# PROMPT:
After repeating the line containing "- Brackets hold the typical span", stop; until then, repeat each line of the listing below exactly, starting with the first.

# DATA PROVIDED:
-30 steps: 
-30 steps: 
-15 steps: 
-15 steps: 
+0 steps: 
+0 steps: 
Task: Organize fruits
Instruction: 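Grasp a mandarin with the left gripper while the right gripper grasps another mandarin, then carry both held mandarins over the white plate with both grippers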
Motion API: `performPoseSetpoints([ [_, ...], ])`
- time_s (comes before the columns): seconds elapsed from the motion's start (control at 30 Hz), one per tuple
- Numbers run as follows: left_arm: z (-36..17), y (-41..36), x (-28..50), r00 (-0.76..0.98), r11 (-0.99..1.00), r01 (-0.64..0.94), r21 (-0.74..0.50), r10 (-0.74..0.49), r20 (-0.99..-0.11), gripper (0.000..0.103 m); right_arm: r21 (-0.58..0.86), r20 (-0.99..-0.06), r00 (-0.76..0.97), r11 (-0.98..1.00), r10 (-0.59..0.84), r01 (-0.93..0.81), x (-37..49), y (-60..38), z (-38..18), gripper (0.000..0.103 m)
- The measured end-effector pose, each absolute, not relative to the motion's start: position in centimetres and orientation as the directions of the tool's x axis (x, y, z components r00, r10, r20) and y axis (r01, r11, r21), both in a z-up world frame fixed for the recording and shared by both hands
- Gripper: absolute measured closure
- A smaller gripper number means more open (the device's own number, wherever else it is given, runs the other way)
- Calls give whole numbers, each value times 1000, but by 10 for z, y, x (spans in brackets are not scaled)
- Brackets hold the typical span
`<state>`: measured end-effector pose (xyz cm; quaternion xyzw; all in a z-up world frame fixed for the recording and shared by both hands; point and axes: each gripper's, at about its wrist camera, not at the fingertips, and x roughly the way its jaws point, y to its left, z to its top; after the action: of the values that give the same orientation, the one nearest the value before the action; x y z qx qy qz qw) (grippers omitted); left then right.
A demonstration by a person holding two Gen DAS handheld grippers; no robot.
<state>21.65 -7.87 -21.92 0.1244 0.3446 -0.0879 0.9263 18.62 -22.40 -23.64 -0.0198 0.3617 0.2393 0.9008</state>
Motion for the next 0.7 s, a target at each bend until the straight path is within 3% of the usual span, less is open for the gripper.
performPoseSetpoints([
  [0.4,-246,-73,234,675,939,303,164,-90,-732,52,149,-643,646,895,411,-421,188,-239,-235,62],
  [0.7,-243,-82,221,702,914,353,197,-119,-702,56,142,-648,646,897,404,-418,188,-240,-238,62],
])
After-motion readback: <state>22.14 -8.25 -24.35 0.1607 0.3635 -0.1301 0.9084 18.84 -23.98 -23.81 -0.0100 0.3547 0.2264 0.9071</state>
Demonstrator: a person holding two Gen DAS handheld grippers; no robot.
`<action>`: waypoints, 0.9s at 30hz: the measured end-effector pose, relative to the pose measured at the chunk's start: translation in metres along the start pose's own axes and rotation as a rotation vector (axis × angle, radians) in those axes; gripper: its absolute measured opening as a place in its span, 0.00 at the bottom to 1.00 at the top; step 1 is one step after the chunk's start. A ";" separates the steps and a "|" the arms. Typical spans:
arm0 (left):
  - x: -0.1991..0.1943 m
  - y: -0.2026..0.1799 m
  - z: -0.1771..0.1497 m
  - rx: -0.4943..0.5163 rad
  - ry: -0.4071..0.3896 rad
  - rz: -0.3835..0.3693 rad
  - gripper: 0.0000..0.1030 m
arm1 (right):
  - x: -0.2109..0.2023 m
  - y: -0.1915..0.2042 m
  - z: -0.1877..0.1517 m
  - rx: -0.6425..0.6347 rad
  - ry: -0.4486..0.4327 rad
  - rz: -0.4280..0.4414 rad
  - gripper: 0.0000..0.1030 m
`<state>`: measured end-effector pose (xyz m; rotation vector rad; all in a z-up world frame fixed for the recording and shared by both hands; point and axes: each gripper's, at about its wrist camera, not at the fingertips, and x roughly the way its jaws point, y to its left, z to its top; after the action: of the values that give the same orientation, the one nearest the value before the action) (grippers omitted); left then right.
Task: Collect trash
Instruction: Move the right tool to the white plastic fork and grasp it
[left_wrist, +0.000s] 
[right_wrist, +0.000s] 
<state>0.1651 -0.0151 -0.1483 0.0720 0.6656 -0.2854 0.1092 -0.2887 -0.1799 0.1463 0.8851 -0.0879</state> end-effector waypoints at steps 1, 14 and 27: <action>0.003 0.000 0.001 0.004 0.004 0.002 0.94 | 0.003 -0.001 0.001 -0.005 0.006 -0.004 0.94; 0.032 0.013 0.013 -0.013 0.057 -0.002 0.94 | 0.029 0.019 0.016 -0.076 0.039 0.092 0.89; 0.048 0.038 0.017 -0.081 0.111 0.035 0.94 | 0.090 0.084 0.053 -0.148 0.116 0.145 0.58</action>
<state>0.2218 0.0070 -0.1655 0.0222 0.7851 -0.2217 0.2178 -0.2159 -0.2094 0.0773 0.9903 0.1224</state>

# WRITTEN RESPONSE:
-30 steps: 
-30 steps: 
-15 steps: 
-15 steps: 
+0 steps: 
+0 steps: 
Task: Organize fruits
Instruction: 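Grasp a mandarin with the left gripper while the right gripper grasps another mandarin, then carry both held mandarins over the white plate with both grippers
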Motion API: `performPoseSetpoints([ [_, ...], ])`
- time_s (comes before the columns): seconds elapsed from the motion's start (control at 30 Hz), one per tuple
- Numbers run as follows: left_arm: z (-36..17), y (-41..36), x (-28..50), r00 (-0.76..0.98), r11 (-0.99..1.00), r01 (-0.64..0.94), r21 (-0.74..0.50), r10 (-0.74..0.49), r20 (-0.99..-0.11), gripper (0.000..0.103 m); right_arm: r21 (-0.58..0.86), r20 (-0.99..-0.06), r00 (-0.76..0.97), r11 (-0.98..1.00), r10 (-0.59..0.84), r01 (-0.93..0.81), x (-37..49), y (-60..38), z (-38..18), gripper (0.000..0.103 m)
- The measured end-effector pose, each absolute, not relative to the motion's start: position in centimetres and orientation as the directions of the tool's x axis (x, y, z components r00, r10, r20) and y axis (r01, r11, r21), both in a z-up world frame fixed for the recording and shared by both hands
- Gripper: absolute measured closure
- A smaller gripper number means more open (the device's own number, wherever else it is given, runs the other way)
- Calls give whole numbers, each value times 1000, but by 10 for z, y, x (spans in brackets are not scaled)
- Brackets hold the typical span

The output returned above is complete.